■ **Work to complete**
Beneath this instruction is a listing; print exactly the lines in it starting at the line that contains "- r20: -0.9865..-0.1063" and going through the line that contains "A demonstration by".
START Data segment
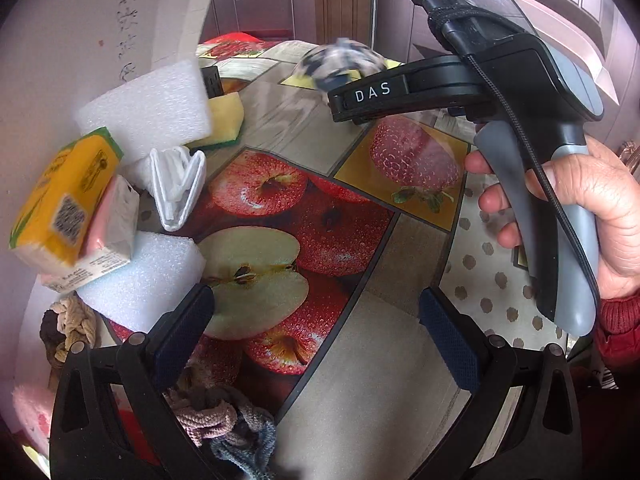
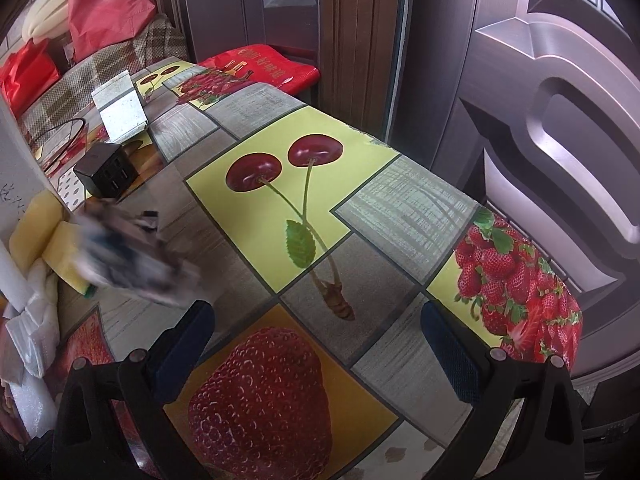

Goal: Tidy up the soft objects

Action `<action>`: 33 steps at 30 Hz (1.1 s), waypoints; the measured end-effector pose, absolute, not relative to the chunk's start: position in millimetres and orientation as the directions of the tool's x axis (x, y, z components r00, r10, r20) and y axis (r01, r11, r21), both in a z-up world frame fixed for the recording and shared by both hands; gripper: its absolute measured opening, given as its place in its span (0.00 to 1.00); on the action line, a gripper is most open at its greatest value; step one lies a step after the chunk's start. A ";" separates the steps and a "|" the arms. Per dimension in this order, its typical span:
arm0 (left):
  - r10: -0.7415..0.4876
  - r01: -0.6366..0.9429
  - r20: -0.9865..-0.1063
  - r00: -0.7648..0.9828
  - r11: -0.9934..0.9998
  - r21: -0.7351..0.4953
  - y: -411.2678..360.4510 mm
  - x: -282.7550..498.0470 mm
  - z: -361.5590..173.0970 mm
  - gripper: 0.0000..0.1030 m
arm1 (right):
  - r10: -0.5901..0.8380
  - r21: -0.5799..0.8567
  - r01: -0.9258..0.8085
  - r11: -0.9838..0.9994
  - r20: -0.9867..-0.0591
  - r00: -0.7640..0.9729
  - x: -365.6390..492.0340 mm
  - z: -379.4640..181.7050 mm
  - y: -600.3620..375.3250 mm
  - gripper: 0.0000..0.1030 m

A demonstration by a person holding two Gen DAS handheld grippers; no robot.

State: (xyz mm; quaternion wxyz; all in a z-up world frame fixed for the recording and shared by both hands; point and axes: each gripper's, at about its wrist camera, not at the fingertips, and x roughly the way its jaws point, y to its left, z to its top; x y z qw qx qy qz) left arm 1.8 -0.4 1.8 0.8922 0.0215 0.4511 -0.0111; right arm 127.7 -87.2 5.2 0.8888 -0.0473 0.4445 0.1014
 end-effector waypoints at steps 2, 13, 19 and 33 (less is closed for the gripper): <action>-0.001 0.039 -0.805 0.593 0.999 0.028 -0.2 2.2 2.0 0.99 | 0.138 0.006 -0.222 0.975 -0.800 0.584 127.8 5.3 -87.3 1.00; -0.001 0.039 -0.805 0.593 0.999 0.028 -0.4 2.2 2.0 0.99 | 0.138 0.005 -0.223 0.975 -0.800 0.584 127.9 5.4 -87.1 1.00; 0.000 0.039 -0.805 0.593 0.999 0.028 -0.4 2.1 2.0 0.99 | 0.139 0.006 -0.224 0.974 -0.800 0.584 127.3 5.4 -85.7 1.00; 0.000 0.039 -0.805 0.593 0.999 0.028 -0.5 2.0 1.9 0.99 | 0.139 0.003 -0.229 0.973 -0.801 0.582 127.2 5.0 -83.7 1.00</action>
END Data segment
■ **Result for this task**
  - r20: -0.9865..-0.1063
  - r00: -0.7648..0.9828
  - r11: -0.9934..0.9998
  - r21: -0.7351..0.4953
  - y: -411.2678..360.4510 mm
  - x: -282.7550..498.0470 mm
  - z: -361.5590..173.0970 mm
  - gripper: 0.0000..0.1030 m
arm1 (right):
  - r10: -0.5901..0.8380
  - r21: -0.5799..0.8567
  - r01: -0.9258..0.8085
  - r11: -0.9838..0.9994
  - r20: -0.9867..-0.0591
  - r00: -0.7640..0.9729
  - x: -365.6390..492.0340 mm
  - z: -379.4640..181.7050 mm
  - y: -600.3620..375.3250 mm
  - gripper: 0.0000..0.1030 m

A demonstration by a person holding two Gen DAS handheld grippers; no robot.

This concludes the exercise.